Exercise:
Using the data below, copy every line that contains the word "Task".

Stored entries:
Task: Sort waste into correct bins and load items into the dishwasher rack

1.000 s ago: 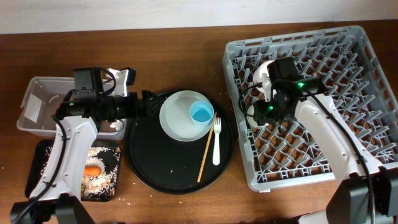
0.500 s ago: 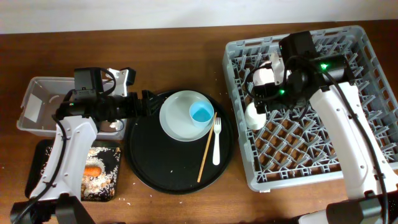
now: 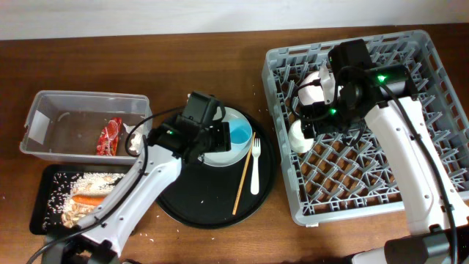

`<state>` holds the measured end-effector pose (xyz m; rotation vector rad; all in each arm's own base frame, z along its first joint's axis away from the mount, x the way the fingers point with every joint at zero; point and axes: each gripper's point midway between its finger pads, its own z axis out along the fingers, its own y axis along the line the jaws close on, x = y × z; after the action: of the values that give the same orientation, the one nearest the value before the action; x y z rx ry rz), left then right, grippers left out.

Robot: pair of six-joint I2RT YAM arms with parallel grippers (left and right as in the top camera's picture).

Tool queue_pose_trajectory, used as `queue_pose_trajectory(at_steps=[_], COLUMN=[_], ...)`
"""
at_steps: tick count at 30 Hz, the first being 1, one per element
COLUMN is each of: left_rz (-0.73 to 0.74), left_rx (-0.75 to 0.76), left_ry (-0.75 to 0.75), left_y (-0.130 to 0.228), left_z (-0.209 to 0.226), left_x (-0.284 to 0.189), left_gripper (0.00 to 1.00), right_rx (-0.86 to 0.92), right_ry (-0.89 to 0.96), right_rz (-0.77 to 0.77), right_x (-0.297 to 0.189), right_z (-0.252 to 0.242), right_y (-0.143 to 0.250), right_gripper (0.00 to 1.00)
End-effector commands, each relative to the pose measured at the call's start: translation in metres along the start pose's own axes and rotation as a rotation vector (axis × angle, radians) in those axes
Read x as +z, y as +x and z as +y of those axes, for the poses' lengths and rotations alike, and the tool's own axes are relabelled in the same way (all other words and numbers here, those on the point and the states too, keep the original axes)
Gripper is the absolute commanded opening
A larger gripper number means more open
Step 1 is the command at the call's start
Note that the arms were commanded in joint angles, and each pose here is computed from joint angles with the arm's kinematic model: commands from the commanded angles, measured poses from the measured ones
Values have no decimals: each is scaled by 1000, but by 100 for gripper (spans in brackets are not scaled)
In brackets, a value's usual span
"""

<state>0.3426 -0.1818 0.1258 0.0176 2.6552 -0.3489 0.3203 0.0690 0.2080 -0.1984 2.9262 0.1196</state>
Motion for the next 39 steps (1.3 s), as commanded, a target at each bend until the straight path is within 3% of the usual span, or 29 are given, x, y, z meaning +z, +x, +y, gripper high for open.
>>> queue_pose_trajectory(at_steps=[1,7,10,13,14,18,20,22,24,28,31,35,39], left_rz=[-9,17,47,58,58,-18,-142,-221,-267,-270,-278,-230,-215], left_rx=[-63,-63,-64,-65,-65,-84,9,30,90,228,378,451,491], left_ry=[-54,23,6,0,0,31,219,350,539,918,1184,1327,1364], left_y=[-4,-4,4,6,6,-19,-55,-68,-70,-55,-43,-32,-30], left_z=[7,-8,-4,-2,-2,-2,-20,-21,-20,-17,-32,-51,-62], left_x=[25,54,64,68,68,42,-25,-78,-131,-183,-194,-170,-157], left_gripper=[64,55,38,4,0,0,0,0,0,0,0,0,0], right_rx=[9,9,9,9,9,10,10,0,-117,-398,-543,-587,-650], right_ry=[-1,-2,-2,-1,-1,1,3,-50,-247,-737,-965,-1086,-1104], right_rz=[5,9,10,13,13,23,32,35,9,-149,-287,-345,-333], right_x=[0,0,0,0,0,0,0,0,-5,-45,-78,-97,-97], right_z=[0,0,0,0,0,-1,-1,8,42,117,144,155,171], right_y=[2,3,3,4,4,7,9,9,6,-1,-4,-1,8], right_gripper=[99,99,99,99,99,99,99,99,99,99,99,99,99])
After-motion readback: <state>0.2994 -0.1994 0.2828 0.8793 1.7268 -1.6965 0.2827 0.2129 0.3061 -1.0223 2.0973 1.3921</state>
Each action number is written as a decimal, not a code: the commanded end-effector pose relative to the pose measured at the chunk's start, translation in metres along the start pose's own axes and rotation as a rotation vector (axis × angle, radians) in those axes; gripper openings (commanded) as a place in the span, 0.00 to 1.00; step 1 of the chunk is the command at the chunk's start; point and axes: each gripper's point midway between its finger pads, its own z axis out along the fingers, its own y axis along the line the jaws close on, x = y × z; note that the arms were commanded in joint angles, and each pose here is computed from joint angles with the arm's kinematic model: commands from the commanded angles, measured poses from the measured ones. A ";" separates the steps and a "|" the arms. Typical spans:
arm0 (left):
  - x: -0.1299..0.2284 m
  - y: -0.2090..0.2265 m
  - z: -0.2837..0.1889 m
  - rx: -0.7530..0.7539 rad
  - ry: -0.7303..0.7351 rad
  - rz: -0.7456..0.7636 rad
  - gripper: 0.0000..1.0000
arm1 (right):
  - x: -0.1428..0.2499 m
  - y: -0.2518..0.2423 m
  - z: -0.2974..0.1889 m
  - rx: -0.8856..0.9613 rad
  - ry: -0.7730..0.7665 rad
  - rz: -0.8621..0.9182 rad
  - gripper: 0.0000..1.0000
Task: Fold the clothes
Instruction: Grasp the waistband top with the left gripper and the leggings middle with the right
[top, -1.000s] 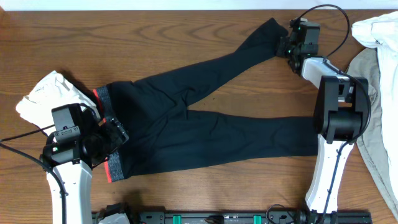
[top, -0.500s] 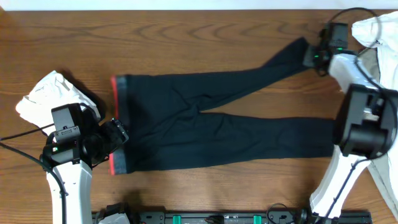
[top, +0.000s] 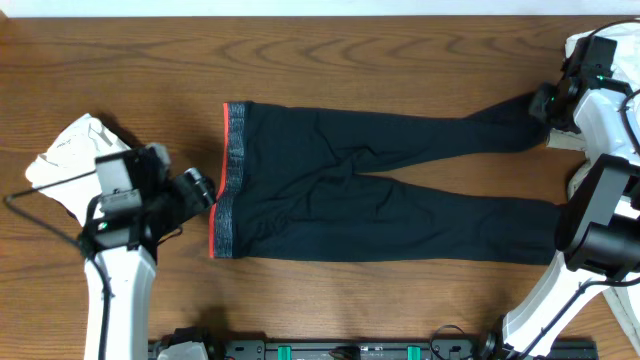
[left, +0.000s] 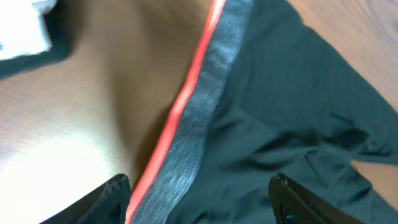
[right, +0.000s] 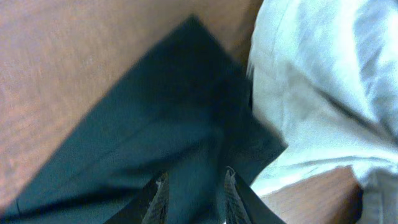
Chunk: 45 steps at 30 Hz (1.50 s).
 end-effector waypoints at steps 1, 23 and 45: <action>0.001 -0.011 0.019 0.010 0.046 0.058 0.72 | 0.005 0.003 -0.009 -0.004 0.020 -0.014 0.29; -0.026 -0.050 0.143 0.007 0.247 0.231 0.38 | 0.091 0.046 -0.186 -0.290 0.195 -0.201 0.22; -0.036 -0.063 0.225 0.079 0.130 0.303 0.38 | 0.277 0.210 -0.193 -0.557 0.407 -0.793 0.24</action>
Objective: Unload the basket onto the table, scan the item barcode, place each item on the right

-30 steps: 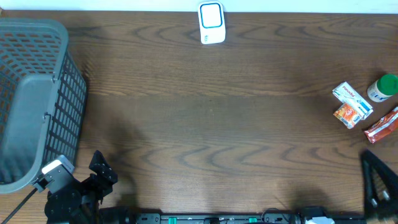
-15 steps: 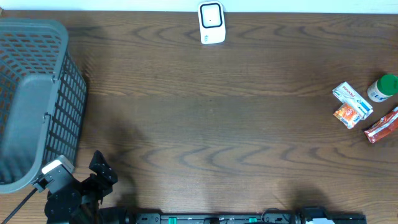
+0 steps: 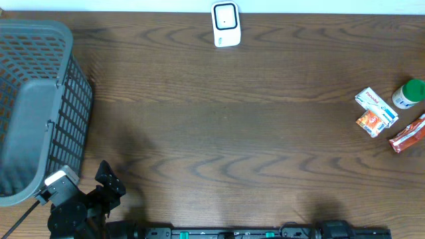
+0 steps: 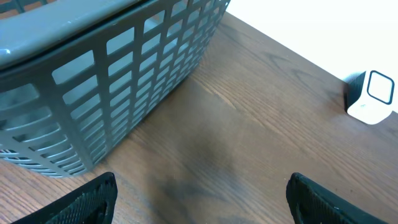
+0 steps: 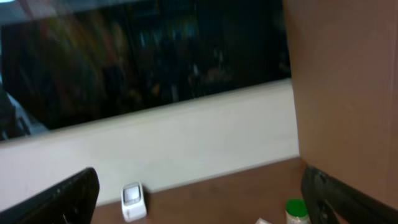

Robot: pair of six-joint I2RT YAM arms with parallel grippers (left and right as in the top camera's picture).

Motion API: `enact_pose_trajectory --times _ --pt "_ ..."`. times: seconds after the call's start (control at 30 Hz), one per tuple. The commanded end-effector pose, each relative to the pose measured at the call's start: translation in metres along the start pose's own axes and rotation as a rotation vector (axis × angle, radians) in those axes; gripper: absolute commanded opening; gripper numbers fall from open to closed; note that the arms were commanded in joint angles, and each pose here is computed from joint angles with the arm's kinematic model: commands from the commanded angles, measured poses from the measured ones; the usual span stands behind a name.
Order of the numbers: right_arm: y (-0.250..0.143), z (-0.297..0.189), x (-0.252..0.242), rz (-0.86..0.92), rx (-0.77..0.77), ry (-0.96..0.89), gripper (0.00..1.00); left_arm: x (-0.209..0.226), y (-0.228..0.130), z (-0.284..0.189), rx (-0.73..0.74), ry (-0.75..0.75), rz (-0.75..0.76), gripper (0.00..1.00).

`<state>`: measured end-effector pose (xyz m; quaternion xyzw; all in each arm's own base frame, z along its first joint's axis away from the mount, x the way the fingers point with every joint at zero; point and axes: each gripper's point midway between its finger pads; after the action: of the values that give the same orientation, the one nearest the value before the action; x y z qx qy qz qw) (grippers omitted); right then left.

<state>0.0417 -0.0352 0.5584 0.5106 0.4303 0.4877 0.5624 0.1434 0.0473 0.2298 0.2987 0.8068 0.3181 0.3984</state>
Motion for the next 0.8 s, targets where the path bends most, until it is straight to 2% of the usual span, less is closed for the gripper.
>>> enact_pose_trajectory --times 0.0,0.33,0.77 --pt "-0.017 0.011 0.000 -0.017 0.012 -0.020 0.99 0.002 0.001 0.000 -0.006 0.010 -0.010 0.87" --pt "-0.056 0.052 0.016 -0.003 -0.049 0.017 0.99 0.002 0.001 0.000 -0.006 0.011 -0.010 0.87" --pt "-0.130 0.084 0.023 0.061 -0.119 0.014 0.99 0.002 0.001 0.000 -0.006 0.011 -0.010 0.87"
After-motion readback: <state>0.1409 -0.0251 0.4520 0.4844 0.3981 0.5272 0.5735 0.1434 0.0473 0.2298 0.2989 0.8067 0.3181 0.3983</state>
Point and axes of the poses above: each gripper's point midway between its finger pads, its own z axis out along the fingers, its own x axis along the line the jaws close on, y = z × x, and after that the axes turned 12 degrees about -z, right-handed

Answer to this exercise:
Task: Sort waste into correct bins and load items into the dishwasher rack
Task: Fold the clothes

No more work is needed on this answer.